• **What is being asked**
Present the following data again exactly as it is shown.
[[ Dataset section, beginning ]]
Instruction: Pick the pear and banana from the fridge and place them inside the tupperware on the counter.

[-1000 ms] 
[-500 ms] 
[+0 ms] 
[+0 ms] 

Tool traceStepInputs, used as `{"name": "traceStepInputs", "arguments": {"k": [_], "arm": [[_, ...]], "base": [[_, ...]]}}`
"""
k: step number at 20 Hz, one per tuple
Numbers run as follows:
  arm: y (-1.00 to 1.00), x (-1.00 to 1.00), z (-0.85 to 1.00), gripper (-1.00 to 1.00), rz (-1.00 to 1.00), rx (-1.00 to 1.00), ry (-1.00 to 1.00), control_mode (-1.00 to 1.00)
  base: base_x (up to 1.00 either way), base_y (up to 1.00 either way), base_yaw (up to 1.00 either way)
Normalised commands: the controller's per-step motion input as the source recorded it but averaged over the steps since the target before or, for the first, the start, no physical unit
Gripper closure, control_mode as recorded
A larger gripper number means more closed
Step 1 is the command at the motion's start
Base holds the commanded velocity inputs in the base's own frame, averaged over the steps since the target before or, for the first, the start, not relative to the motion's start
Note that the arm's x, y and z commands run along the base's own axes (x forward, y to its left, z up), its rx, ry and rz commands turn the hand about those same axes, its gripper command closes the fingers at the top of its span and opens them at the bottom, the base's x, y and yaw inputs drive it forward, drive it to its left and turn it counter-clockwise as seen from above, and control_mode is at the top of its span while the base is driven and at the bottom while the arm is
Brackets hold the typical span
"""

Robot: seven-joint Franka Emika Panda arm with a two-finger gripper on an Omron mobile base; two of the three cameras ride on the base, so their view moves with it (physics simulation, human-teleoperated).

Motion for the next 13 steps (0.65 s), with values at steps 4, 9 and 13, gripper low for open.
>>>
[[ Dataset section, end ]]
• **Result of the exercise**
Instruction: Pick the pear and banana from the fridge and place them inside the tupperware on the counter.

[-1000 ms] 
[-500 ms] 
[+0 ms] 
[+0 ms] 

Tool traceStepInputs, used as `{"name": "traceStepInputs", "arguments": {"k": [_], "arm": [[_, ...]], "base": [[_, ...]]}}`
"""
k: step number at 20 Hz, one per tuple
Numbers run as follows:
  arm: y (-1.00 to 1.00), x (-1.00 to 1.00), z (-0.85 to 1.00), gripper (-1.00 to 1.00), rz (-1.00 to 1.00), rx (-1.00 to 1.00), ry (-1.00 to 1.00), control_mode (-1.00 to 1.00)
  base: base_x (up to 1.00 either way), base_y (up to 1.00 either way), base_yaw (up to 1.00 either way)
Normalised commands: the controller's per-step motion input as the source recorded it but averaged over the steps since the target before or, for the first, the start, no physical unit
Gripper closure, control_mode as recorded
A larger gripper number means more closed
Step 1 is the command at the motion's start
Base holds the commanded velocity inputs in the base's own frame, averaged over the steps since the target before or, for the first, the start, not relative to the motion's start
Note that the arm's x, y and z commands run along the base's own axes (x forward, y to its left, z up), its rx, ry and rz commands turn the hand about those same axes, its gripper command closes the fingers at the top of its span and opens them at the bottom, the base's x, y and yaw inputs drive it forward, drive it to its left and turn it counter-clockwise as seen from above, and control_mode is at the top of its span while the base is driven and at the bottom while the arm is
Brackets hold the typical span
"""

Robot: seven-joint Franka Emika Panda arm with a two-finger gripper on an Omron mobile base; two of the three cameras ride on the base, so their view moves with it (physics simulation, human-teleoperated).

Motion for the next 13 steps (0.65 s), with values at steps 4, 9 and 13, gripper low for open.
>>>

No further work is required for this exercise.